I followed him upstairs to the library, which as it turned out was a bookshelf behind the locked door of his office. For someone with the rank of abbot, Trifon was surprisingly young and vigorous. He faced the world, however, with an expression in the ascetic tradition: lean, alert, and intense. In a more forthcoming manner than he had at first demonstrated, he described the difficulties the monastery faced in making its way in the post-Soviet era. His goal was to bring it back to the self-sufficiency it had enjoyed in the bygone era of a Russia governed by God and Tsar. Pilgrims and tourists, the abbot hoped, would be attracted to the region's serenity -- and generate revenue for the monastery. The lands along the river and the labor of the monks' hands would provide for the rest of their earthly needs. Then he made the sign of a cross.
There was, however, the matter of the brothers themselves. Life at the monastery was hard, and Trifon feared that few had a true calling for the arduous work and discipline that restoring the Siski complex required. The novices, in particular, were not so different from the St. Petersburg architecture students who were helping during the summer with the reconstruction of one of the monastery's churches. "A couple of months working in the middle of nowhere suits them fine, but then they become restless," he observed with a forced sort of smile, "restless for your American television and cinema, restless for their family and friends, restless to do anything but stay here during our long winter."
The abbot had another struggle on his hands, one that to me was less expected. The local council had vigorously protested Moscow's decision to return the monastery to the church. The old-time bosses -- now convinced followers of Adam Smith -- wanted to put the place to more lucrative uses: a cross-country ski resort was one suggestion.

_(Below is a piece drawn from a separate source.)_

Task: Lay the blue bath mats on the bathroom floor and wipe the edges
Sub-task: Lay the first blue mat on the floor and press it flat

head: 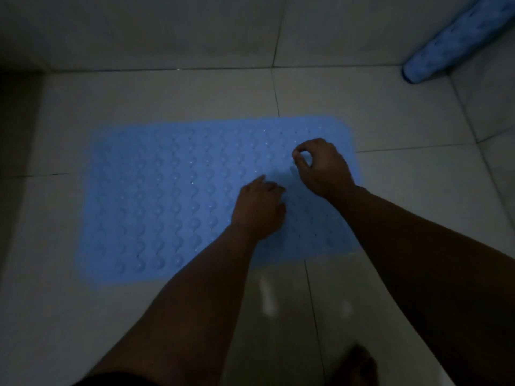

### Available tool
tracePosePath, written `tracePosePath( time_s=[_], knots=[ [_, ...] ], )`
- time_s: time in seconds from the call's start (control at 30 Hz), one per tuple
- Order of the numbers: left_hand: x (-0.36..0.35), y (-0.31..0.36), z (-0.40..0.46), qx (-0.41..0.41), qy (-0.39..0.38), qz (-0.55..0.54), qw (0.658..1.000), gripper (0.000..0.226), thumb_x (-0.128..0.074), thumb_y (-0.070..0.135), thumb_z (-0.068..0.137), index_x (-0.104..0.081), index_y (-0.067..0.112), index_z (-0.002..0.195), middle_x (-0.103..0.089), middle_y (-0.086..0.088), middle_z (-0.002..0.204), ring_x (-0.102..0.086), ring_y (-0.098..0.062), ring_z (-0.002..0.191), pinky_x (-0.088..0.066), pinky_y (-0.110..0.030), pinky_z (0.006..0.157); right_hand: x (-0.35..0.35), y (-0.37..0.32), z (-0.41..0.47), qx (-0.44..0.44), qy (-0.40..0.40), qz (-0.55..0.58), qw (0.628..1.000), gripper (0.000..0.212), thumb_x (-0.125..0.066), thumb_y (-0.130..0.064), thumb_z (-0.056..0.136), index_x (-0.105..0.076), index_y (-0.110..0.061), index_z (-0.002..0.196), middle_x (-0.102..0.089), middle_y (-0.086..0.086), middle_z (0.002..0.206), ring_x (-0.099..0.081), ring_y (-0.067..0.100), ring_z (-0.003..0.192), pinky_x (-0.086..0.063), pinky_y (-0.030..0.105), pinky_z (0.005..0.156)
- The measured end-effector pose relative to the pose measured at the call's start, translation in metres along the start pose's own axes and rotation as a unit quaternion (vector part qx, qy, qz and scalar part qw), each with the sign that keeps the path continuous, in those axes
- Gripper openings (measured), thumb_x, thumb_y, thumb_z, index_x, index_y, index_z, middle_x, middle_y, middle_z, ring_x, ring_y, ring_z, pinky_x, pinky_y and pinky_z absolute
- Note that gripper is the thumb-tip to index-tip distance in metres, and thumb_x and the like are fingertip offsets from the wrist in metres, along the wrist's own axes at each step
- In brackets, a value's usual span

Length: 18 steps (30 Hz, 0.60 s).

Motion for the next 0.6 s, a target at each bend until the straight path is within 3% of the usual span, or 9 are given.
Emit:
tracePosePath(
  time_s=[0.07,0.13,0.23,0.3,0.4,0.6],
  knots=[
    [0.017,-0.028,-0.021,0.044,0.018,0.031,0.998,0.057,-0.04,0.042,0.085,-0.066,0.02,0.13,-0.065,-0.007,0.134,-0.044,-0.039,0.142,-0.039,-0.049,0.107,-0.018,-0.023,-0.013,0.017,-0.006,-0.01,1.0,0.045,-0.043,-0.052,0.092,-0.07,-0.02,0.108,-0.068,0.006,0.112,-0.061,0.03,0.11,-0.049,0.049,0.094],
    [0.028,-0.053,-0.04,0.067,0.044,0.067,0.994,0.054,-0.04,0.04,0.084,-0.066,0.019,0.127,-0.065,-0.006,0.132,-0.043,-0.038,0.142,-0.038,-0.049,0.107,-0.041,-0.044,-0.028,0.017,-0.017,-0.02,1.0,0.048,-0.046,-0.049,0.096,-0.069,-0.016,0.121,-0.066,0.011,0.126,-0.057,0.033,0.124,-0.046,0.05,0.105],
    [0.043,-0.078,-0.061,0.103,0.07,0.085,0.989,0.054,-0.04,0.039,0.083,-0.066,0.017,0.124,-0.064,-0.008,0.132,-0.043,-0.038,0.142,-0.04,-0.05,0.104,-0.092,-0.07,-0.057,0.009,-0.113,-0.06,0.992,0.062,-0.041,-0.048,0.102,-0.044,-0.01,0.15,-0.035,0.015,0.161,-0.024,0.031,0.153,-0.021,0.048,0.121],
    [0.046,-0.087,-0.07,0.121,0.074,0.075,0.987,0.055,-0.042,0.04,0.083,-0.065,0.017,0.127,-0.062,-0.009,0.136,-0.042,-0.037,0.143,-0.041,-0.05,0.104,-0.122,-0.084,-0.079,0.045,-0.137,-0.078,0.987,0.072,-0.029,-0.052,0.1,-0.036,-0.006,0.154,-0.025,0.019,0.164,-0.017,0.035,0.154,-0.018,0.056,0.123],
    [0.048,-0.101,-0.082,0.133,0.075,0.054,0.987,0.057,-0.042,0.04,0.085,-0.062,0.019,0.135,-0.059,-0.007,0.141,-0.039,-0.034,0.145,-0.04,-0.05,0.106,-0.157,-0.096,-0.105,0.068,-0.149,-0.111,0.98,0.076,-0.03,-0.05,0.095,-0.035,-0.002,0.153,-0.024,0.025,0.162,-0.02,0.041,0.152,-0.019,0.065,0.119],
    [0.048,-0.119,-0.097,0.137,0.103,0.111,0.979,0.053,-0.042,0.04,0.086,-0.064,0.022,0.13,-0.062,-0.002,0.138,-0.041,-0.032,0.145,-0.033,-0.057,0.114,-0.17,-0.097,-0.116,0.057,-0.084,-0.151,0.983,0.074,-0.024,-0.058,0.103,-0.029,-0.008,0.157,-0.019,0.016,0.166,-0.014,0.029,0.156,-0.011,0.057,0.124]
  ],
)
Point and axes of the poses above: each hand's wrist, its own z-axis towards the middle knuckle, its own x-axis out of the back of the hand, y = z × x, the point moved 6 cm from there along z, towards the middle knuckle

Before long, the affair turned nasty. First the abbot heard complaints, then threats. On the eve of the Patriarch's visit, one of the monastery's main churches mysteriously burned down. Even now, the abbot said, the church's hold on the monastery remained precarious. The former Communist apparatchiki had never really lost control. They were still in charge of their party fiefdoms, still running the sawmills and collective farms that were the region's economic mainstays. "They want us to fail," Trifon lamented, "and I fear that they will stop at nothing to see that their wish comes true."
On the way back out to my Niva, I passed two of the novices returning from the fields, great awkward hoes slung over their backs. They asked me if I had any more magazines. I hesitated for a moment, then had them follow me.
As I pulled away, they were gaping, dumbstruck, at an issue featuring a gyrating Michael Jackson on the back cover. It was an advertisement for the Voice of America. Somehow -- across whole oceans and continents of experience -- the photograph was already drowning out the gentle lapping of the novices' evensong prayers.